■ **Input data**:
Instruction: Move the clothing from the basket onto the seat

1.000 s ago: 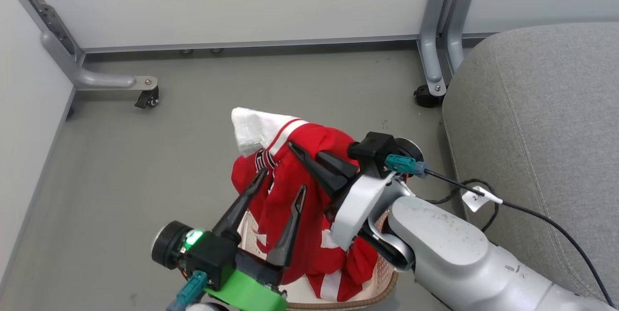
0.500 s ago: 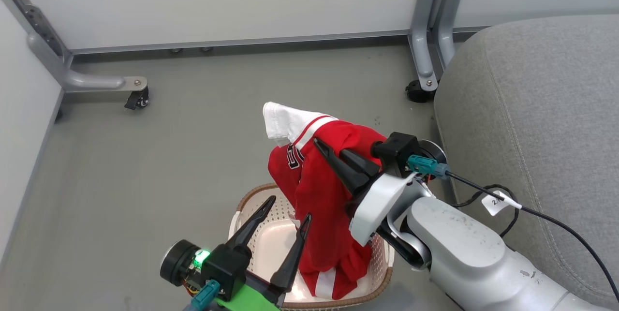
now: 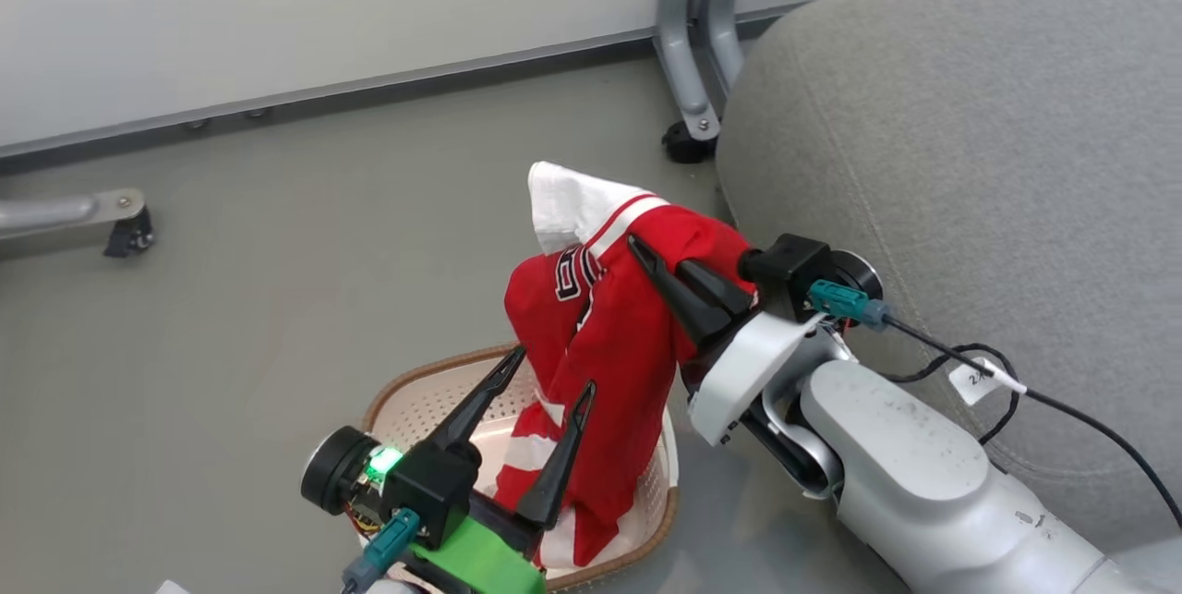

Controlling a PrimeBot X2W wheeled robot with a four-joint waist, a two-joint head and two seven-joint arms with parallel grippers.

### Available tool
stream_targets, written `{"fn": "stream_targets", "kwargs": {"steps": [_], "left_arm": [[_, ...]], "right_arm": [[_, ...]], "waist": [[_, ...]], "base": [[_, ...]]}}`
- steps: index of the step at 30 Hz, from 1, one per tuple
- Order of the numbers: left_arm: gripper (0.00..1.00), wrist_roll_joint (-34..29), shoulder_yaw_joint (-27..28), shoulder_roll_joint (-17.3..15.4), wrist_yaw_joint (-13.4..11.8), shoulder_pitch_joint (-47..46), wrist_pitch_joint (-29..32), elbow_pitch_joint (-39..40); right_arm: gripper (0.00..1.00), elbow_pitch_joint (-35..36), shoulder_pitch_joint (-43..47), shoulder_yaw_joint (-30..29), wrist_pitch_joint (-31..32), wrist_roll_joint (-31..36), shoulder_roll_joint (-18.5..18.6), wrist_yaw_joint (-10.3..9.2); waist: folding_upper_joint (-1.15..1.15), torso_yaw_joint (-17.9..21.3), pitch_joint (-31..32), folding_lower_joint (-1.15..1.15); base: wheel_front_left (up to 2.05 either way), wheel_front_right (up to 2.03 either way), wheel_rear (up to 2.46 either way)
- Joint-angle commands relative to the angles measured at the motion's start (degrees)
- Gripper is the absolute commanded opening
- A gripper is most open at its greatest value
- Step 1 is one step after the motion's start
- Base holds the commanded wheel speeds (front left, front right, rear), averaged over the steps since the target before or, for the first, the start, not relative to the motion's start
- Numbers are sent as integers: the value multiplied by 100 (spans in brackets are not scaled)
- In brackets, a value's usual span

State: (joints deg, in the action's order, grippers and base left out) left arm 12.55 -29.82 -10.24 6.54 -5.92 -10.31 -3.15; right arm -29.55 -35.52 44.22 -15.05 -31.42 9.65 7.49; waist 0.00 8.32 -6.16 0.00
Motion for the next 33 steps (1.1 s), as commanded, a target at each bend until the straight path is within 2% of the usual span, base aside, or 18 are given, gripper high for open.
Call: {"fn": "stream_targets", "kwargs": {"steps": [1, 11, 18, 25, 33], "left_arm": [[100, -40, -10, -63, -18, -110, 20, 25], [100, -81, -118, -184, 6, -399, 161, 83], [100, -59, -217, -277, 28, -564, 287, 147], [100, -112, -297, -260, 36, -771, 333, 187], [100, -244, -491, -237, 55, -1223, 208, 262]], "right_arm": [[0, 44, 49, -92, -18, 69, 21, 0], [0, 212, 296, -897, -18, 314, 130, 0], [0, 303, 465, -1620, -18, 480, 156, 0], [0, 372, 188, -2566, -19, 664, 291, 0], [0, 308, -614, -3718, -19, 774, 716, 0]], "waist": [[0, 601, -198, 0], [0, 1541, -572, 0], [0, 1841, -788, 0], [0, 1746, -1058, 0], [0, 1250, -1571, 0]], "base": [[0, 0, 0], [0, 0, 0], [0, 0, 0], [0, 0, 0], [0, 0, 0]]}}
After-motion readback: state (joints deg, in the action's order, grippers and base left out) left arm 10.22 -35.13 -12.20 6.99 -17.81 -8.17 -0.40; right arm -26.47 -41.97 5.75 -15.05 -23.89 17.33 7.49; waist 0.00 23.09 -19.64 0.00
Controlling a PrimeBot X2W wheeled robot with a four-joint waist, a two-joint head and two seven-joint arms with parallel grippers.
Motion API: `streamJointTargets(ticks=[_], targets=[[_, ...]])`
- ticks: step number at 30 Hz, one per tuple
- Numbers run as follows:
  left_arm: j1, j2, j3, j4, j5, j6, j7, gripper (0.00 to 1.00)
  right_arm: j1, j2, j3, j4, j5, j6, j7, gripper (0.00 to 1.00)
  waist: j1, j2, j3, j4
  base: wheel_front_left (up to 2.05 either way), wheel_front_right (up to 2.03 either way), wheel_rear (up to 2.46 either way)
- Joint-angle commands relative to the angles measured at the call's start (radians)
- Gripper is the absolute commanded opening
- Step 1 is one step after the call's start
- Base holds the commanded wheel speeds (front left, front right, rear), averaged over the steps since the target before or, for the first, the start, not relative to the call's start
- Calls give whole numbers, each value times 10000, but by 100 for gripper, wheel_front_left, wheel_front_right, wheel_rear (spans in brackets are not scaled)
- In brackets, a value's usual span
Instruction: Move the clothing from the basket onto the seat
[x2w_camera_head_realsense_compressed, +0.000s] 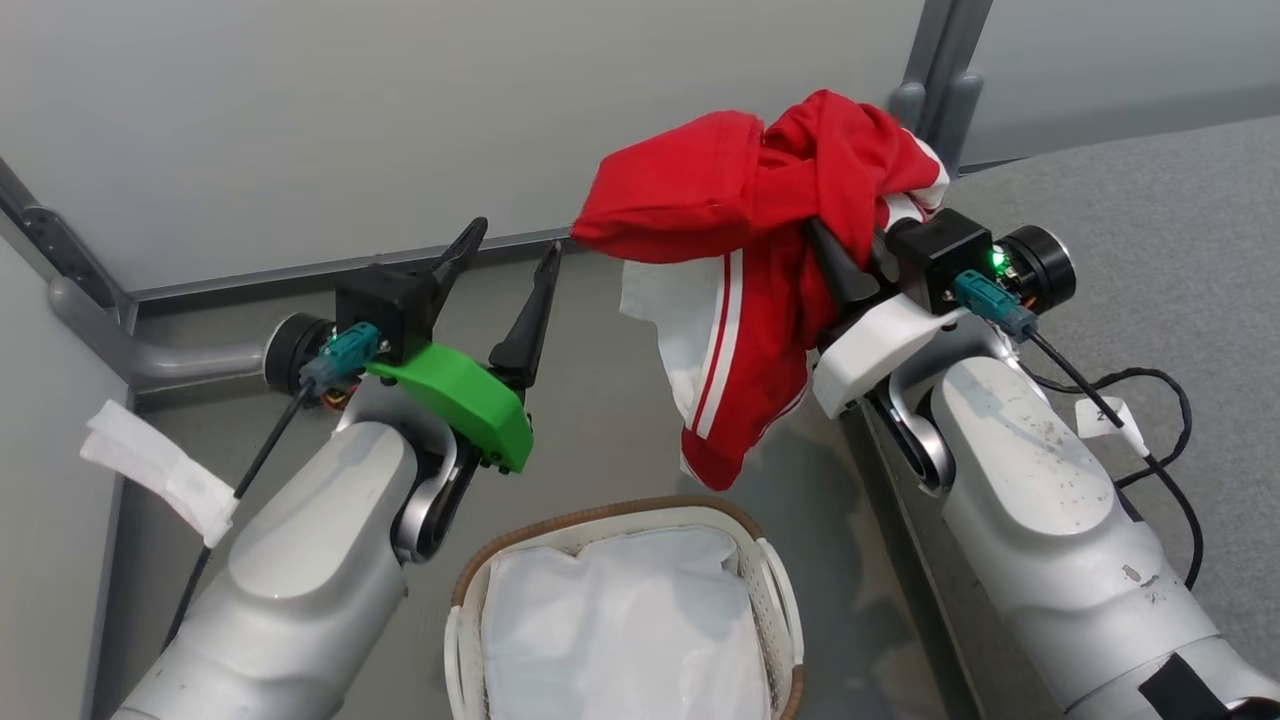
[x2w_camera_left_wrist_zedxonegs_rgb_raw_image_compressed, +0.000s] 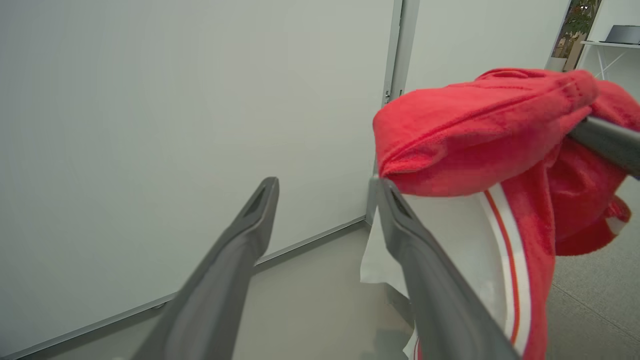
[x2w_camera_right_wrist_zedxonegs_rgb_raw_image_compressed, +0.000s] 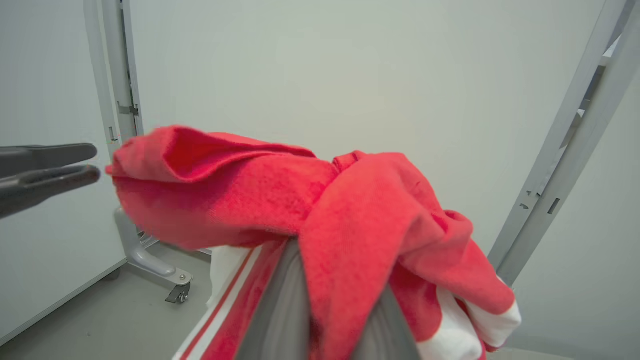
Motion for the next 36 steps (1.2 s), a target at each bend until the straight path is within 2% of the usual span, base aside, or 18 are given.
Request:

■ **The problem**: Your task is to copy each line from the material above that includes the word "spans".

■ **Solved problem**:
- Numbers are sent as integers: the value multiplied by 100 (spans in brackets are not scaled)
- Calls give whole numbers, each value times 10000, but by 100 for gripper, wheel_front_left, wheel_front_right, wheel_rear (spans in brackets are not scaled)

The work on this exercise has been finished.